Addressing one of the worst-kept corporate secrets in history, Mr. Armstrong announced Oct. 25 that AT&T would be broken into four business units that eventually would have three separate stocks for wireless, broadband and business service companies. A tracking stock will be created for the company's consumer long-distance company.
Initially, AT&T shareholders will be able to exchange at least $10 billion in stock for shares in AT&T Wireless; 15% of the unit currently is publicly owned through a tracking stock. Next summer, AT&T plans an initial public offering tracking AT&T Broadband, which later will be recapitalized as a common stock. The company's principal unit will be AT&T Business, incorporating the company's business and consumer units; a separate stock tracking the consumer unit's performance will be issued.
At the same time, AT&T unveiled lowered revenue expectations. While third-quarter earnings of 38 cents a share narrowly beat analysts' expectations, company officials explained that shrinkage in its mature long-distance business will drag down earnings in the fourth quarter and 2001. Overall, third-quarter revenues were up only 3.7% on a year-over-year basis.
On the positive side, the wireless unit chalked up 36.6% revenue growth, and the cable operation's revenue grew 10.8% in the quarter.
While revenues from Business Services' data and Internet protocol services grew more than 20% in the quarter, they were largely offset by declines in voice revenues (non-data transmissions), lowering the growth rate to 2.5% for the unit.
And consumer long-distance revenues - under severe pricing pressure and switching to wireless and Internet technologies - declined by nearly 11%, with bigger drops expected next year.
The upshot is that falling revenues from AT&T's traditional long-distance business no longer will support the capital expenditures needed for its high-growth areas, particularly the capital-intensive cable business. As separate companies, wireless and cable will be able to tap the capital markets directly.
Rick Franklin, senior telecom analyst for Banc of America Capital Management Inc., St. Louis, said the restructuring would create four smaller companies that will be more entrepreneurial, be easier for Wall Street to value and provide management with strong incentives to boost share price.
The other side of the coin, he noted, is that AT&T faces disruptions for the next 18 months as the divestiture strategy is put in place.
Indeed, a cloud will hang over the company's stock for some time. "This will very much be a show-me stock," said Tom Hudson, partner, Lord Abbett & Co., Jersey City, N.J., whose mutual funds have sold off their AT&T holdings this year.

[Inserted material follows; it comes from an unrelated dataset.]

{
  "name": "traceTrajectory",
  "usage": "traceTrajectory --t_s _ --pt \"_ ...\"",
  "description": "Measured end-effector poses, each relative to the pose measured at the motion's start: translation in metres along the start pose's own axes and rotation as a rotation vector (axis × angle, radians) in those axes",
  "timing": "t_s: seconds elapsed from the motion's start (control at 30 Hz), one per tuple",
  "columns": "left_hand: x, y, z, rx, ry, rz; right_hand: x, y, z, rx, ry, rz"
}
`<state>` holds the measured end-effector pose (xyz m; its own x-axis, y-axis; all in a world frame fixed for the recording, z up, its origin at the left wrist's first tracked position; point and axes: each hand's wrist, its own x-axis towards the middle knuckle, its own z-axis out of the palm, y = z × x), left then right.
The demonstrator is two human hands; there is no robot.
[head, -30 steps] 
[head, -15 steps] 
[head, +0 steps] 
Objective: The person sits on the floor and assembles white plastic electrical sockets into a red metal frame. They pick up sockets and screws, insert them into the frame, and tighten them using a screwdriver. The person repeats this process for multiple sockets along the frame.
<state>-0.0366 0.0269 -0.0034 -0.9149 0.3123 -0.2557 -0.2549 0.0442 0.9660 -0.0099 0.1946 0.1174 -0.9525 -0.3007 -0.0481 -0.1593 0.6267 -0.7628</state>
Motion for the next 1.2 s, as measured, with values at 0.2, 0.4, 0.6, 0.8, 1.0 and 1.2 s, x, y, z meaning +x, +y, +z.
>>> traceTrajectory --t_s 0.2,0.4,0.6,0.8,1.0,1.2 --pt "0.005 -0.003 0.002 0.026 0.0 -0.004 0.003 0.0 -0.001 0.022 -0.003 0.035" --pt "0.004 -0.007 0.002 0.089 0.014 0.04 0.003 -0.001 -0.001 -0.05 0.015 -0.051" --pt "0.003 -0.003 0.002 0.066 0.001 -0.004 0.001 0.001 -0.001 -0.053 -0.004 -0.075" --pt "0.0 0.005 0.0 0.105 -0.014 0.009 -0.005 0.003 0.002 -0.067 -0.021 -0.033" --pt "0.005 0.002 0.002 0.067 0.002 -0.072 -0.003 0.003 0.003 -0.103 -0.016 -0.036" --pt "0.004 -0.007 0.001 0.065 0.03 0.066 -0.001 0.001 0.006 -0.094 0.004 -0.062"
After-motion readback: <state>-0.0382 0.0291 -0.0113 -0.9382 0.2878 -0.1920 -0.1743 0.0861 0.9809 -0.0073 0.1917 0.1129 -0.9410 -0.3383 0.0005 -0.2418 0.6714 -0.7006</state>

The question is which - if any - of the four stocks will be most attractive to investors. American Express' Mr. O'Connell said the wireless unit appears very attractive, and the revenues obtained by the cable unit are solid.

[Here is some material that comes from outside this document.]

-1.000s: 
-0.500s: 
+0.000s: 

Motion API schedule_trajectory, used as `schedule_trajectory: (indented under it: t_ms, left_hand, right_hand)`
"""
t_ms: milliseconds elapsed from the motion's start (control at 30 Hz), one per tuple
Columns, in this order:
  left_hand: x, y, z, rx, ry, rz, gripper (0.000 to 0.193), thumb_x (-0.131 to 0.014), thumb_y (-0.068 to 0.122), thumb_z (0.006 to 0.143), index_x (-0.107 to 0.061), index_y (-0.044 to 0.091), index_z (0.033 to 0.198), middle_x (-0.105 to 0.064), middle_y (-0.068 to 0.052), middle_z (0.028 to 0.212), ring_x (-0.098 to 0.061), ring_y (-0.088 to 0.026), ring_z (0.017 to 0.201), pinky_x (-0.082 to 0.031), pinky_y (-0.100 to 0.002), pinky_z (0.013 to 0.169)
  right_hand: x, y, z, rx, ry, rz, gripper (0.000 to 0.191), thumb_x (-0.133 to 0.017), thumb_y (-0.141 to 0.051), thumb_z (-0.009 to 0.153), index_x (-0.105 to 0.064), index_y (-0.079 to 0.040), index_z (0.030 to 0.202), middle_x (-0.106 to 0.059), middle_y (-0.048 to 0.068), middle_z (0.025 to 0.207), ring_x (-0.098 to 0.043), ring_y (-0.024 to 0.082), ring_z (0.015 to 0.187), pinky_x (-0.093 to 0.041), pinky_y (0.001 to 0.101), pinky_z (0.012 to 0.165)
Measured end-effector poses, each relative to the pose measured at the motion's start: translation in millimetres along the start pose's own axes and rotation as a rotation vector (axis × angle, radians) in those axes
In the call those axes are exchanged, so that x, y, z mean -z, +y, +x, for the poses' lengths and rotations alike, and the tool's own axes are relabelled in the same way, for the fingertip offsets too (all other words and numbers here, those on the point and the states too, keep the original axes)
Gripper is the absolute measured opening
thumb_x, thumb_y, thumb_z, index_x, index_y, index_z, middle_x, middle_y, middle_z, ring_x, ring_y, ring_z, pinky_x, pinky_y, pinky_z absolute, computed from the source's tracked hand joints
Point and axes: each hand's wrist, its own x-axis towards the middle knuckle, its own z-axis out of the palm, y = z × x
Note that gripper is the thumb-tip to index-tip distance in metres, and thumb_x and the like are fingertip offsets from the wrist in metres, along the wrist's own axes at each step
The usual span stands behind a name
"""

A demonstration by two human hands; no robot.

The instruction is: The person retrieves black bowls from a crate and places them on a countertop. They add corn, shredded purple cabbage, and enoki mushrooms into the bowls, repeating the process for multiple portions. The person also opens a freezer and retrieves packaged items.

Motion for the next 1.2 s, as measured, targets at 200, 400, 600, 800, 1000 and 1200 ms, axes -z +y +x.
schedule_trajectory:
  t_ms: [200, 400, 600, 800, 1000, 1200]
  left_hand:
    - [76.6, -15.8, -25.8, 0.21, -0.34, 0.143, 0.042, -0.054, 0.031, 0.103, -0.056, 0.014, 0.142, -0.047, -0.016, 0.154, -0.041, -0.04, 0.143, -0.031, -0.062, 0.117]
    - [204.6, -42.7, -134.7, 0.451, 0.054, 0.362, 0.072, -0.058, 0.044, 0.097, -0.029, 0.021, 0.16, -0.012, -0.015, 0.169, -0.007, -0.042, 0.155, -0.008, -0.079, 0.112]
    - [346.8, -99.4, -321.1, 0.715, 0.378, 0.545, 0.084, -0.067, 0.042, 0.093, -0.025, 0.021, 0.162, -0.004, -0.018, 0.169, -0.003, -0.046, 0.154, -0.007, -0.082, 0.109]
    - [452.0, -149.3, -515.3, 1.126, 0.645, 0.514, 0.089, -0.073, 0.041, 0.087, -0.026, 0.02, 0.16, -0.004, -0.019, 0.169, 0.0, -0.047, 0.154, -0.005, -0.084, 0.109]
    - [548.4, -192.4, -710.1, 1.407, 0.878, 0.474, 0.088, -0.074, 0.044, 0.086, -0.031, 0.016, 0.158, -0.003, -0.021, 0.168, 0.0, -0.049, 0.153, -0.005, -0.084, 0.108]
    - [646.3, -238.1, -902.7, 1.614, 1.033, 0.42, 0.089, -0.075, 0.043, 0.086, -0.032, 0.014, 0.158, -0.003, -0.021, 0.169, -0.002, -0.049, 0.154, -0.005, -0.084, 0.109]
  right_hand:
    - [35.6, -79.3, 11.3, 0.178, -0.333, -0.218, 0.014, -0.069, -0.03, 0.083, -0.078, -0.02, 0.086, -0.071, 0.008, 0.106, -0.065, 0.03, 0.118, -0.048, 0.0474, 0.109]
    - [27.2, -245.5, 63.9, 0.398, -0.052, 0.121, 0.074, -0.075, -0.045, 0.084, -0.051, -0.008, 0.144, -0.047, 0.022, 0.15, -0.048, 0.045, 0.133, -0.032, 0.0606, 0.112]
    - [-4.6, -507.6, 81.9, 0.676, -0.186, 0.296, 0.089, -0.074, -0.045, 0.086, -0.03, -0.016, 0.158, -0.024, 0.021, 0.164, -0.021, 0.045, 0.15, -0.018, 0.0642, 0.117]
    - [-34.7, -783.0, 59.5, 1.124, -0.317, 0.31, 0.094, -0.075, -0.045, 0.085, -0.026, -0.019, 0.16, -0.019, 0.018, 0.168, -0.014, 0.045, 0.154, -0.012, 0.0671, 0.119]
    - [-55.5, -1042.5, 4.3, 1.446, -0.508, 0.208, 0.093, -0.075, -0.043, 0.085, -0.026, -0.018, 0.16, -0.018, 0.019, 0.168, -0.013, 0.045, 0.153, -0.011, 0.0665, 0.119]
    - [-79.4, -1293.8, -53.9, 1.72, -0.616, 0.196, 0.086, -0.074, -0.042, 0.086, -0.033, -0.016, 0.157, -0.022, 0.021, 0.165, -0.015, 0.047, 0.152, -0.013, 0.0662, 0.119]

But Mr. Connaughton said his fear is that AT&T will load down the wireless company with debt. Market rumors, he said, suggest that half or two-thirds of AT&T's $62 billion in debt could be placed on the wireless unit. And Banc One's Mr. Turner said the wireless sector - so far immune to price competition - could see pricing pressure going forward.
Mr. Connaughton added that the cable unit "is going to be attractive once they get the capital expenditures out of the way. But it's such a black hole, you don't know."
And Mr. O'Connell worried that the Federal Communications Commission will demand concessions as AT&T turns to the regulator for approval to unbundle the companies.
Now, it remains to be seen whether Mr. Armstrong will be able to execute his new plan - something he had not been able to do with his previous bundling strategy.
"Time is not on his side, and yet he's got to prove that he can execute," Mr. O'Connell said.